Newsletter [March 29 - April 4]

Good Morning

A note from our CEO, Richard Roman Jr

This week we are seeing global disruption begin to translate into real operational constraints across the supply chain.

Ongoing tensions in the Middle East are impacting vessel routing, transit times, and overall network efficiency. At the same time, early signs of equipment imbalance are beginning to emerge, particularly with tightening availability of 20GP containers.
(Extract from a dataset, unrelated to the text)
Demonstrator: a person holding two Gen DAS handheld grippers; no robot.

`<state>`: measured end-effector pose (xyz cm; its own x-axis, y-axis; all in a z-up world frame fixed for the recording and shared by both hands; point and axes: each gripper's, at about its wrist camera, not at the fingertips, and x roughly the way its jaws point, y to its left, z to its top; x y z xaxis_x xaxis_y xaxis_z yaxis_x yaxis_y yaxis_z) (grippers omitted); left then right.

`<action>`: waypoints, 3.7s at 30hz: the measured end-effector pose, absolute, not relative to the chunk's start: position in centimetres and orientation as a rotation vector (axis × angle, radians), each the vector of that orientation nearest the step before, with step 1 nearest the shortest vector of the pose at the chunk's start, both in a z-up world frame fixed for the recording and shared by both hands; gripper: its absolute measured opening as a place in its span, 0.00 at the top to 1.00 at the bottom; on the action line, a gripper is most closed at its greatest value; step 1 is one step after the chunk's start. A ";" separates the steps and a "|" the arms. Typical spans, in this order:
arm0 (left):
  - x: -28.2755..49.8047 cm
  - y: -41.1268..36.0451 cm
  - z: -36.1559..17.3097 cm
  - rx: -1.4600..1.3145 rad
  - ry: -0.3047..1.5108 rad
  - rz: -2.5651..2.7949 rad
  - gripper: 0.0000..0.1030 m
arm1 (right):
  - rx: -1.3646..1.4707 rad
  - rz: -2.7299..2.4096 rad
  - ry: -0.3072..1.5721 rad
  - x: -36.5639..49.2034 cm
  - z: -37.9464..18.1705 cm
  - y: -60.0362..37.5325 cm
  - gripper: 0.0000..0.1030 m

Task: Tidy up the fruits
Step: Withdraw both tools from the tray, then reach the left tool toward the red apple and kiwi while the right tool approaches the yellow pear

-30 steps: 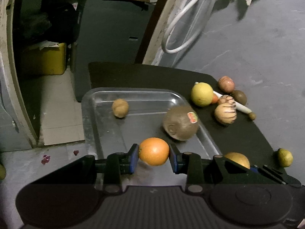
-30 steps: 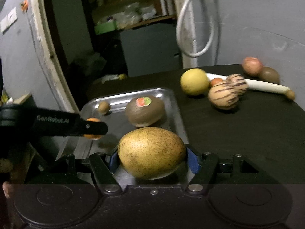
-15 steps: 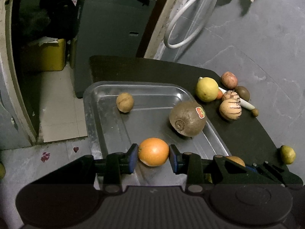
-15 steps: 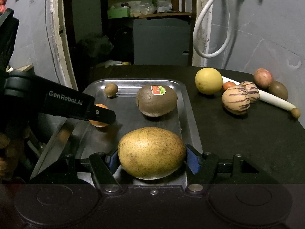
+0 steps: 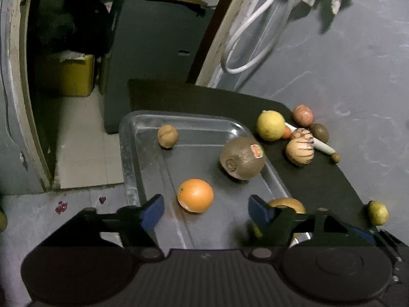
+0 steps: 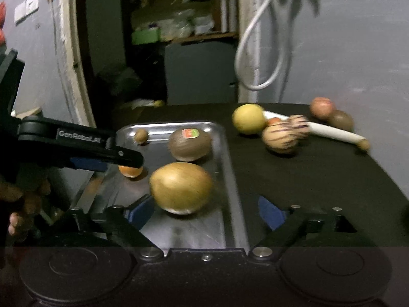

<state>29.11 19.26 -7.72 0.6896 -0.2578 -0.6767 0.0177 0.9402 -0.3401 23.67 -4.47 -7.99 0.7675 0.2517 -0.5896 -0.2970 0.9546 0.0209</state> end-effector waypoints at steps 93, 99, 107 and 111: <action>51.9 -14.2 -8.3 0.215 0.937 -0.959 0.06 | 0.419 -0.806 0.592 31.2 -9.0 -24.6 0.04; 52.5 -15.5 -10.5 0.187 0.957 -0.903 0.16 | 0.432 -0.823 0.600 32.1 -10.5 -25.8 0.11; 52.7 -15.4 -12.2 0.141 0.953 -0.834 0.31 | 0.465 -0.827 0.582 32.8 -11.7 -26.9 0.16; 52.7 -15.2 -12.6 0.130 0.932 -0.811 0.39 | 0.457 -0.843 0.567 33.1 -12.1 -26.9 0.18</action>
<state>52.71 -15.16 -12.57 0.3295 -0.5650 -0.7565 0.6713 0.7036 -0.2330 33.15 -26.94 -12.07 0.5351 -0.5627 -0.6301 0.7961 0.5854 0.1532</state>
When container circulation slows, availability tightens quickly. While conditions are still developing, this type of disruption can escalate rapidly. Planning ahead and securing space early will be increasingly important over the coming weeks.


The Roundup

What moved the world this week

Customs & Trade Policy Update

IEEPA Refund Process Still Pending — Preparation Required

U.S. Customs and Border Protection (CBP) continues to move toward an automated refund process for tariffs previously collected under the International Emergency Economic Powers Act (IEEPA).

While progress is being made, refunds are not yet being issued and remain dependent on final court approval and system implementation.

CBP has now fully transitioned to electronic-only refund processing:

  • Paper checks have been eliminated

  • All refunds will be issued via ACH transfer through the ACE Portal

To receive refunds once the system is activated, importers must have:

  • An active ACE Portal account

  • ACH refund authorization linked to a U.S. bank account

Importers who are not properly set up may experience delays or inability to receive refunds once the system goes live.

Beyond refunds, the ACE Portal provides visibility into entry filings, financial activity, and CBP communications, making it an increasingly important tool for managing import operations.

Supply Chain & Logistics News

Middle East Disruptions Driving Network Instability

Escalating conflict in the Middle East continues to impact global shipping networks, particularly around the Strait of Hormuz, a critical maritime corridor.

Carriers have adjusted operations in response:

  • Vessels are being rerouted away from high-risk areas, often around Southern Africa

  • Some services into the Gulf region are being reduced or modified

  • Additional port calls are being added for consolidation and network adjustments

  • Slow steaming practices are being implemented to manage rising fuel costs

Impact on Transit Times

As a result of these changes:

  • Transit times are increasing significantly across major trade lanes

  • Rerouting alone is adding approximately 10–14 days in some cases

  • Additional port stops are creating further delays

  • Schedule reliability is becoming less predictable

Allowing for a one to two week buffer on transit times is advisable as networks continue to adjust.

20GP Container Shortage Emerging

Early signs of a 20GP container shortage are beginning to surface in key origin markets.

This is being driven by:

  • Containers not returning to origin markets on normal cycles

  • Equipment becoming stranded in non-traditional locations

  • Extended transit times slowing overall container circulation

  • Carrier prioritization of 40’ equipment for higher-yield cargo

20GP containers are commonly used for heavy and dense cargo, making this particularly relevant for commodity shipments and industrial freight.

Longer lead times to secure equipment are already being observed, and booking earlier than usual will help mitigate potential delays or rollovers.

Cost & Carrier Developments

Carriers are experiencing increased operational pressure due to ongoing disruptions.

  • Hapag-Lloyd has reported approximately $40–50 million per week in additional costs

  • Carriers are implementing:

    • War risk surcharges

    • Emergency and contingency charges

    • Fuel-related increases

These cost pressures are expected to continue flowing through to shippers, contributing to rising landed costs and increased rate volatility.


The Forecast

Trends, goals, and what’s on the radar at JR Global

Current conditions point to early-stage disruption with potential to escalate if ongoing geopolitical tensions persist.

Key indicators include:

  • Continued tightening of 20GP equipment availability

  • Increasing rate and surcharge volatility

  • Longer booking lead times required

  • Ongoing variability in transit times and scheduling

As global networks adjust, efficiency remains impacted by rerouting and delayed equipment repositioning.


The Shortcut

Smart tips for smart shippers — key takeaways from this week’s newsletter

  • IEEPA refunds pending: Process is coming, but not live yet—prepare now to avoid delays.

  • Set up ACE + ACH: Required to receive refunds (no paper checks).

  • Transit times increasing: Reroutes adding ~10–14 days—plan for delays.

  • Containers tight, costs rising: 20GP shortages + new surcharges—book early.